Going All Virtual with Virtual WAN Edge Routers
If you’re building a Greenfield private cloud, you SHOULD consider using virtual network services appliances (firewalls, load balancers, IPS/IDS systems), removing the need for additional hard-to-scale hardware devices. But can we go a step further? Can we replace all networking hardware with x86 servers and virtual appliances?
Of course we can’t. Server-based L2/L3 switching is still way too expensive; pizza-box-sized ToR switches are the way to go in small and medium private clouds (I don’t think you’ll find many private clouds that need more than 2 Tbps of bandwidth that two 10GE ToR switches from almost any vendor give you) … but what about WAN edge routers?
If your data center uses 1Gbps uplinks, and you’re a Cisco shop, I can’t see a good reason not to consider Cloud Services Router (CSR 1000V). You can buy a 1Gbps license with the latest software version and I’m positive you’ll get 1Gbps out of it unless you have heavy encryption needs.
Is that not enough? You might have to wait for the upcoming Vyatta 5600 vRouter that uses Intel DPDK and supposedly squeezes 10Gbps out of a single Xeon core.
Connecting to the outside world
Most servers have a spare 1Gb port or two. Plug Internet uplinks into those ports and connect the uplink NIC straight to the router VM using hypervisor bypass.

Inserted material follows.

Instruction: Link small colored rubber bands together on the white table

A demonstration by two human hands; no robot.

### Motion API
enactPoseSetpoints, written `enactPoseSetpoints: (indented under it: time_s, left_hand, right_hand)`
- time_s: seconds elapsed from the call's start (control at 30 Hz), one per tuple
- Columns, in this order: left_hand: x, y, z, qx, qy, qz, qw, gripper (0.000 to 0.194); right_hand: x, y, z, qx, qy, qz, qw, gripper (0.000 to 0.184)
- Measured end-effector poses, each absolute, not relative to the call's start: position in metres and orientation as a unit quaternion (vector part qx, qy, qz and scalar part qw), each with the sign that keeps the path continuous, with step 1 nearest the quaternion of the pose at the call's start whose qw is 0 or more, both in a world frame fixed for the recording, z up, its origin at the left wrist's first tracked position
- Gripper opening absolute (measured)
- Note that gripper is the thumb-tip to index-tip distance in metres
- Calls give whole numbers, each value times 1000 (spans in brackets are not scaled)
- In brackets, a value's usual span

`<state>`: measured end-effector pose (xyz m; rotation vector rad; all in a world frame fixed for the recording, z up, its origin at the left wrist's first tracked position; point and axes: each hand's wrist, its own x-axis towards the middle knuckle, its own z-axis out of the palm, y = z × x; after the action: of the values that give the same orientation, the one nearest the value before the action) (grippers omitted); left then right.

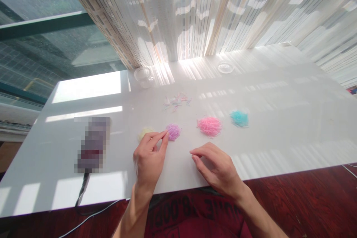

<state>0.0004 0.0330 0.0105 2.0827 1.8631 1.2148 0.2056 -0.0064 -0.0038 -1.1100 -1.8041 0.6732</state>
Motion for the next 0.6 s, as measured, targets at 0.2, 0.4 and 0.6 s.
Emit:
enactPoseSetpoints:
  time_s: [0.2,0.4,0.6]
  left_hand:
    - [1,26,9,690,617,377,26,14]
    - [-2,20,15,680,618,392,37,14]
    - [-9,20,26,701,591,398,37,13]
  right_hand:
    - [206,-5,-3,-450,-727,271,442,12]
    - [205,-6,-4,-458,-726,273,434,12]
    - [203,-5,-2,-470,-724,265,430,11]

I know it’s a psychologically scary idea, but is there a technical reason why this approach wouldn’t be as secure as a dedicated hardware router?
Why Would You Do It?
There are a few reasons to go down the all-virtual path:
- Reduced sparing/maintenance requirements – you need hardware maintenance for ToR switches and servers, not for dedicated hardware appliances or routers;
- Increased flexibility – you can deploy the virtual network appliances or routers on any server. It’s also easier to replace a failed server (you probably have a spare server already running, don’t you?) than it is to replace a failed router … and there’s almost no racking-and-stacking if a blade server fails;
- If you believe in distributed storage solutions (Nutanix or VMware VSAN), you need only two hardware components in your data center: servers with local storage and ToR switches. How cool is that?
I’m positive you’ll find a few other reasons. Share them in the comments.
Need More Information?
Check out my cloud infrastructure resources and register for the Designing Private Cloud Infrastructure webinar.
I can also help you design a similar solution through one or more virtual meetings or an on-site workshop.
Zero watts is a lot cheaper than any Intel server.
So far, it has been better for me to really on my network team to maintain network hardware than to transfer responsibility to another team.
Steven Iveson
You _should_ consider a dedicated cluster (if the size of the cloud warrants it) because there's a significant difference between network services workloads and traditional server workloads, potentially requiring different virtualization ratio or server configuration.
Now whether it can be done on x86 hardware or not really just comes down to bandwidth needs.
There are some interesting devices out there now like the Pluribus server/switch thing which kind of blur the lines by integrating a wire speed backplane/switch with actual server hardware and making it open and extensible. Could be a great NFV platform.
Steven Iveson
If you can have an honest discussion (w/o the turf wars), our datacenters would shrink dramatically along with the operational overhead.
The chances of a large scale impact of a common-mode is too big a risk for many organisations which rely on the network as a critical service.
Imagine the virtualised edge router, or edge firewall encountering the hypervisor bug which would bring down not just the virtualised servers, but bring the network to its knees.
I can think of a few such bugs - VMware's e1000 high-load crash bug, VMXNet3 inability to initiate pptp tunnels, Win2k12R2 purple screen of death (doesn't mean it won't happen to other new network OS) , to name just a few.
One thing I haven't considered is the security consequence of the PCI-passthrough method. Does the hypervisor still have some kind of wedge in there? We should definitely talk about it!